**What the exercise asks:** Copy each line of the data beneath in which the word "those" appears.

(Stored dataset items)
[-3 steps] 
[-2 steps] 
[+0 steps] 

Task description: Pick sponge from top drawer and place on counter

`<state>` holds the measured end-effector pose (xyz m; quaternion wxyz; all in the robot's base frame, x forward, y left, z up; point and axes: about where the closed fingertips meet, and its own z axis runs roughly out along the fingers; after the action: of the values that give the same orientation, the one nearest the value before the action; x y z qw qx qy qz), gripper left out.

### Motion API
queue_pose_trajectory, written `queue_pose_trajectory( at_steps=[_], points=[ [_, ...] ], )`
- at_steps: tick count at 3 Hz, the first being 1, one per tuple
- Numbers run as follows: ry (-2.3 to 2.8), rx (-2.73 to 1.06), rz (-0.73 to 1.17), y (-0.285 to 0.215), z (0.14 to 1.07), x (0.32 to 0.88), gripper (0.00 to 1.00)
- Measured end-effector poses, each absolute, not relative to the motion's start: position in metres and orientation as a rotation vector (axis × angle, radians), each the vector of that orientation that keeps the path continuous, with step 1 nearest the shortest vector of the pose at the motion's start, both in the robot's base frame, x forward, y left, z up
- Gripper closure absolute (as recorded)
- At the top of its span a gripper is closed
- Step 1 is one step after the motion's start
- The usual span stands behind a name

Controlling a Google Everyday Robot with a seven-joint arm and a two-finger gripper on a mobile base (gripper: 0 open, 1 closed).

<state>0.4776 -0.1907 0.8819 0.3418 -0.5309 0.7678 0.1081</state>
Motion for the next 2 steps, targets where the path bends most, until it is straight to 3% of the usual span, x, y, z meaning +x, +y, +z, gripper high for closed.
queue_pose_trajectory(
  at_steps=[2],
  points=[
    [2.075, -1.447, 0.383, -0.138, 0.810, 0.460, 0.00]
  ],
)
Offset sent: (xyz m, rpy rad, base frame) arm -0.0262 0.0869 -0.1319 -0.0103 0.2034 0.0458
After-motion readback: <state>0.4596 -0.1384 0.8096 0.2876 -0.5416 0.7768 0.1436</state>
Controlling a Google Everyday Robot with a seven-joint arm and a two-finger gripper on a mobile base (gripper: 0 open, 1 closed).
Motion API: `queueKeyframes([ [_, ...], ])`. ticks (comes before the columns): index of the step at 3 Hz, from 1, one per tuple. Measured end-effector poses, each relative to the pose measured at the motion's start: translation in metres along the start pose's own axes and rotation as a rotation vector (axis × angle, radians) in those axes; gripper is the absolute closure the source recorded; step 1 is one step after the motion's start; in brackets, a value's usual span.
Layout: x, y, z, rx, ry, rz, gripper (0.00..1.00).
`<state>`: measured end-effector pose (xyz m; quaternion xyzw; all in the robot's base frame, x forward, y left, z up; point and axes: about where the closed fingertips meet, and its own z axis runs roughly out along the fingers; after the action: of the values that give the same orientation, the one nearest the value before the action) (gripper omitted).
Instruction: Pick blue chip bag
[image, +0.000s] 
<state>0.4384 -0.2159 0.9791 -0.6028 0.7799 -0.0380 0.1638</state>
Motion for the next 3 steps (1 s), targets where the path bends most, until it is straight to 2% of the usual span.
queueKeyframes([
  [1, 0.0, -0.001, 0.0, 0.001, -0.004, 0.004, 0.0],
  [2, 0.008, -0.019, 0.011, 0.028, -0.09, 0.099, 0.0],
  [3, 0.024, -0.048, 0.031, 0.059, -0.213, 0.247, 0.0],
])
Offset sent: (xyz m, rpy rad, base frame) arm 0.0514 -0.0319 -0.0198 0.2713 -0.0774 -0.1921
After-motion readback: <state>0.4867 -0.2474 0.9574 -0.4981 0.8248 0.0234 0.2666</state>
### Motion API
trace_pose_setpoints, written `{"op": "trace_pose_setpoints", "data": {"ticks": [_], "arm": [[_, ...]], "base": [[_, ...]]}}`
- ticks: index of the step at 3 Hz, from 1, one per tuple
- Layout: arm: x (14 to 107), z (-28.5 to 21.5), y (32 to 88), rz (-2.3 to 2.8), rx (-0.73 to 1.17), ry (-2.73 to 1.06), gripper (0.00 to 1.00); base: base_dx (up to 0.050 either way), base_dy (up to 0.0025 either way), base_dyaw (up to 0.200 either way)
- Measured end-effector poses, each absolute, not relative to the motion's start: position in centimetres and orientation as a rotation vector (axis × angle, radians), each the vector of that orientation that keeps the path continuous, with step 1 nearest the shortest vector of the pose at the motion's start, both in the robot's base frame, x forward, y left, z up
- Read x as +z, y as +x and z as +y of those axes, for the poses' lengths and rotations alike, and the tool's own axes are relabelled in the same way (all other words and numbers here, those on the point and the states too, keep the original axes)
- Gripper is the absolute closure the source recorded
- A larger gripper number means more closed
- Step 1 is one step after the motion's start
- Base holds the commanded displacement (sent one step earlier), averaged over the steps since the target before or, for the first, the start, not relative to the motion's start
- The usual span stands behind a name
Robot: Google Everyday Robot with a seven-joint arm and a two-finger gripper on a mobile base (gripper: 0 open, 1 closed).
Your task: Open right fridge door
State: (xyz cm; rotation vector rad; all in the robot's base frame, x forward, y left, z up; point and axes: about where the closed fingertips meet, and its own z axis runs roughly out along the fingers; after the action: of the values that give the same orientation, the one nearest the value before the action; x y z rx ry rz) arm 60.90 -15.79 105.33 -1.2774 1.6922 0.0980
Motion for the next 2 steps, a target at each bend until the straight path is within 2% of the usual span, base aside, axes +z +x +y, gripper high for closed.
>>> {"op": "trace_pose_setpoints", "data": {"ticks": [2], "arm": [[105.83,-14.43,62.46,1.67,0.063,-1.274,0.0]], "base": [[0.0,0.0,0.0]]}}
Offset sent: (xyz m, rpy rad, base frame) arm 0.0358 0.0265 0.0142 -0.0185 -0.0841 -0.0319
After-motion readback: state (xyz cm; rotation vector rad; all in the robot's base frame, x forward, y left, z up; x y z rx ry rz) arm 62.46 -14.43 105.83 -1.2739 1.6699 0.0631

**Written answer:**
Motion API: `queueKeyframes([ [_, ...], ])`. ticks (comes before the columns): index of the step at 3 Hz, from 1, one per tuple. Measured end-effector poses, each relative to the pose measured at the motion's start: translation in metres along the start pose's own axes and rotation as a rotation vector (axis × angle, radians) in those axes; gripper is the absolute closure the source recorded; step 1 is one step after the motion's start; in brackets, a value's usual span.
- Read x as +z, y as +x and z as +y of those axes, for the poses' lengths and rotations alike, and the tool's own axes are relabelled in the same way (all other words and numbers here, those on the point and the states too, keep the original axes)

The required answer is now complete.